The number of items returned shall not be greater than Limit parameter. If Limit parameter is not specified by the client, the device shall assume it unbounded. The number of returned elements is determined by the device and may be less than requested if the device is limited in its resources.

This operation request a list of AccessControllerConfiguration items matching the given tokens.

The device shall ignore tokens it cannot resolve and may return an empty list if there are no items matching specified tokens.

If the number of requested items is greater than the max limit supported, a TooManyItems fault shall be returned

Add/update a list of AccessControllerConfiguration items.

If AccessController items with the specified tokens already exist, they will be updated. If not, they will be added.

If the Token field of any AccessController is empty, the service will allocate a token for the AccessController. All tokens are returned in the response.

Remove the specified AccessControllerConfiguration items.

Get statistics related to the Credential items in the system.

Returns the current state of the MasterDB.

Reopens the MasterDB, optionally: * deleting the current database * opening the new one in a specified path and * enabling encryption with a specific key.

Reset anti-passback for the specified credential(s). If the credential is currently not in anti-passback violation, nothing happens.

Reset anti-passback for all credentials.

AntipassbackData

Anti-passback data describing one entry for GetAntipassbackData and SetAntipassbackData.

The following fields are available:

• CredentialToken: Credential

• PassOkThreshold: Anti-passback timer value (in seconds)

• CurrentArea: Current area token

• ByTime: Used to indicate AntiPassbackMode. False means Logical, True means TimedLogical.

• Violation: Used to indicate whether monitoring has resulted in one or more violations.

This operation requests a list of all of AntipassbackData items provided by the device.

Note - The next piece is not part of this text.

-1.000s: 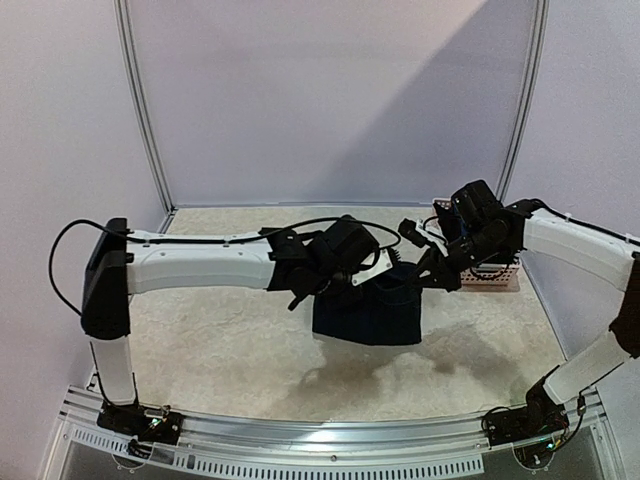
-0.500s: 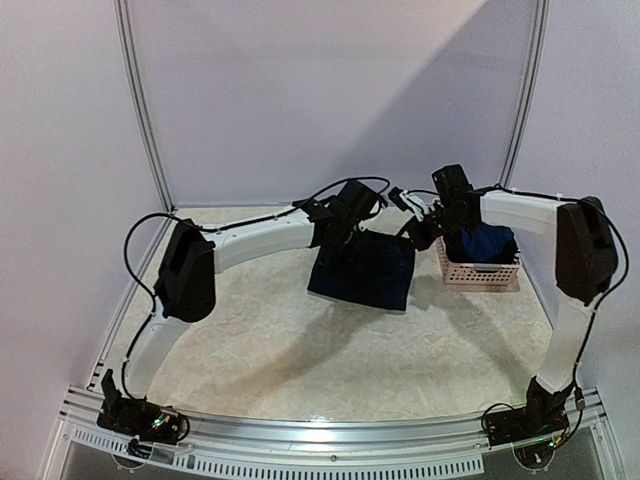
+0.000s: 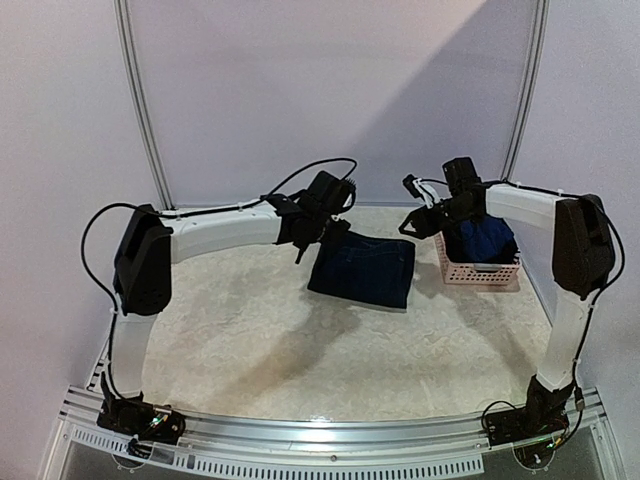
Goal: Fold and stack the mixed laundry pile
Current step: Fold the rectangle-folded shorts at the center of the board, then move the square-folded shorts to the center of the board.
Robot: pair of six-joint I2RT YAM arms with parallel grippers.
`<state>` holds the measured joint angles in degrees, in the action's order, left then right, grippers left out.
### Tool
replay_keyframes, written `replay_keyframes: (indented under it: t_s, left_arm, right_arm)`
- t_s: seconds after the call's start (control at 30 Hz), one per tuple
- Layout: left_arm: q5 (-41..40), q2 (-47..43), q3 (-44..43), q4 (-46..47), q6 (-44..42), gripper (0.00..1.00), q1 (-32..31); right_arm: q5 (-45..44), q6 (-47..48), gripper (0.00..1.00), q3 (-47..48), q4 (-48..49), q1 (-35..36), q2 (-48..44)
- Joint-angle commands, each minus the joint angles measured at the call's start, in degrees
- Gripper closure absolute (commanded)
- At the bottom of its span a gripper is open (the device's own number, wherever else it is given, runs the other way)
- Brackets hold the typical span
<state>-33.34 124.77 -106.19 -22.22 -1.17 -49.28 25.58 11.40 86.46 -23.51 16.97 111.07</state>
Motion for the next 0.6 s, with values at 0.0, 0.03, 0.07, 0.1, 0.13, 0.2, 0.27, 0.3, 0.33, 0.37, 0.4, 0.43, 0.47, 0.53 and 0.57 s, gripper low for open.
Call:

An ONVIF Profile A compliant device which provides the DoorControl service shall implement this method.

The returned list shall start with the item specified by a StartReference parameter. If not specified by the client, the device shall return items starting from the beginning of the dataset.

StartReference is a device-internal identifier used to continue fetching data from the last position, and shall allow a client to iterate over a large dataset in smaller chunks. The device shall be able to handle a reasonable number of different StartReferences at the same time, and these must live for a reasonable time so that clients are able to fetch complete datasets. An ONVIF-compliant client shall not make any assumptions on StartReference contents and shall always pass the value returned from a previous request to continue fetching data. Client shall not use the same reference more than once.

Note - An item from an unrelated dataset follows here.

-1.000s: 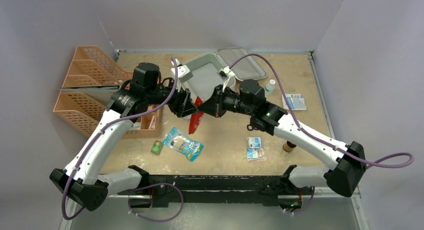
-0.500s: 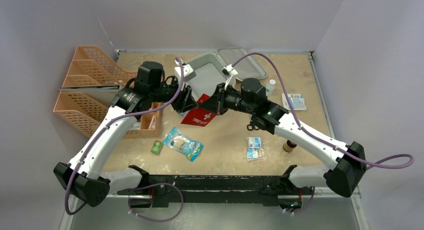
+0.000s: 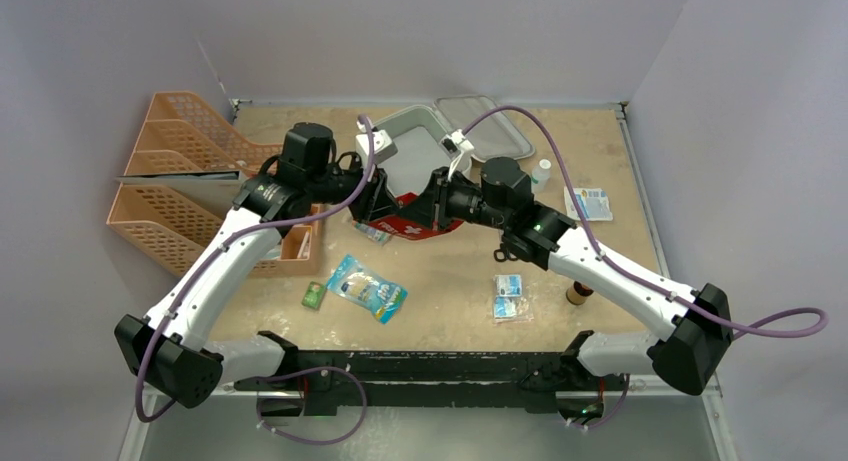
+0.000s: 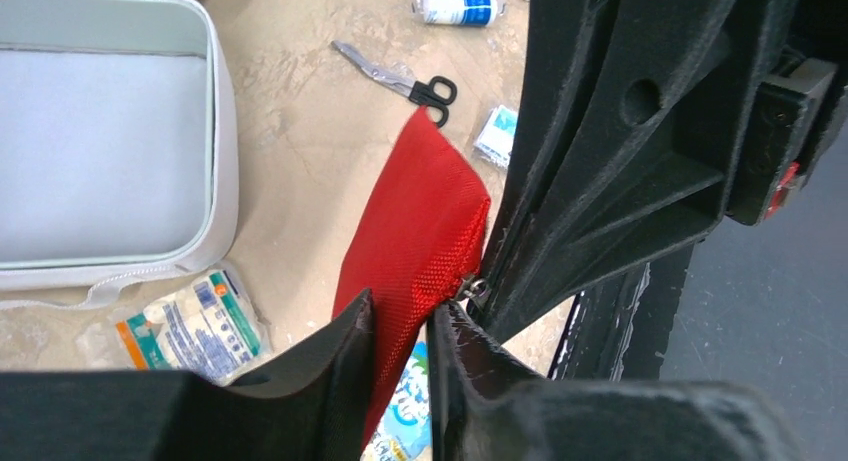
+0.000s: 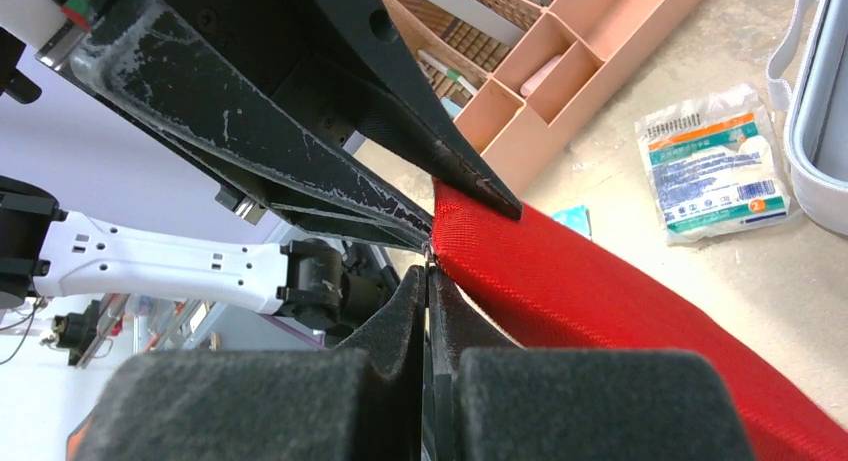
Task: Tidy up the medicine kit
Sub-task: Zip the medicine pouch.
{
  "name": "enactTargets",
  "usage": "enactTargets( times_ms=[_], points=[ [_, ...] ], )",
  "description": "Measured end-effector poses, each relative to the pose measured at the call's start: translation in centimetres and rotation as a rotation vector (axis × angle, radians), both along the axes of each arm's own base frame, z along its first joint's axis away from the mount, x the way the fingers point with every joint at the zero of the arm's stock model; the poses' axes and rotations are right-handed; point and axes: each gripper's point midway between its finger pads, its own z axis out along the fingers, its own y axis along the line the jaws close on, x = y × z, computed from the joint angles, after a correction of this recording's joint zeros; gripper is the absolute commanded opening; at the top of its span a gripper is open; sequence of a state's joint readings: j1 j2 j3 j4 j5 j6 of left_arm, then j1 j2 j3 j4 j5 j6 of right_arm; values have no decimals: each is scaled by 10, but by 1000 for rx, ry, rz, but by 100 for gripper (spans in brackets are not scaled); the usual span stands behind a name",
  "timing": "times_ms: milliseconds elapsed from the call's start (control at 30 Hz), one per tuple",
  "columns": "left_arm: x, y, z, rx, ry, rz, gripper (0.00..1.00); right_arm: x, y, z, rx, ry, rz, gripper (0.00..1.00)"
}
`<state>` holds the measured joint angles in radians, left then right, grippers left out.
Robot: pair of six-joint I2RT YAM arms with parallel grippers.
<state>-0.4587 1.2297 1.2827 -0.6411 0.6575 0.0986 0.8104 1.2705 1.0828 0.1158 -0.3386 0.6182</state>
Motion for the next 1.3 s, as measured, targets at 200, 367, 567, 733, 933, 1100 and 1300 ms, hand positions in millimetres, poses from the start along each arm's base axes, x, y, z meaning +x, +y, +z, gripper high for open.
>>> enactTargets(
  times_ms=[200, 367, 567, 733, 933, 1100, 1300],
  points=[
    [-4, -7, 7, -46, -24, -45, 0, 3, -2, -3, -14, -10, -13, 0],
    [-10, -10, 10, -91, -52, -76, 0, 4, -5, -6, -37, -11, -34, 0],
    [-12, -13, 14, -115, -65, -99, 0, 7, -16, -6, -59, -26, -85, 0],
    [-17, -14, 16, -126, -63, -123, 0, 8, -20, -6, -69, -41, -104, 0],
    [-21, -14, 16, -135, -59, -142, 0, 11, -26, -14, -109, -41, -122, 0],
    [-25, -13, 21, -155, -49, -125, 0, 10, -26, -18, -122, -30, -120, 0],
    [-26, -11, 31, -180, -53, -88, 0, 15, -30, -29, -146, 4, -133, 0]
  ],
)
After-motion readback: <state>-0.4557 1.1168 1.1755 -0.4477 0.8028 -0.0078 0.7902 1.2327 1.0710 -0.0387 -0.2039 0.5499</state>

For example, the StartReference can be incrementing start position number or underlying database transaction identifier.

The returned NextStartReference shall be used as the StartReference parameter in successive calls, and may be changed by the device in each call.

The number of items returned shall not be greater than the Limit parameter. If Limit is not specified by the client, the device shall assume it to be unbounded. The number of returned elements is determined by the device and may be less than requested if the device has limited resources.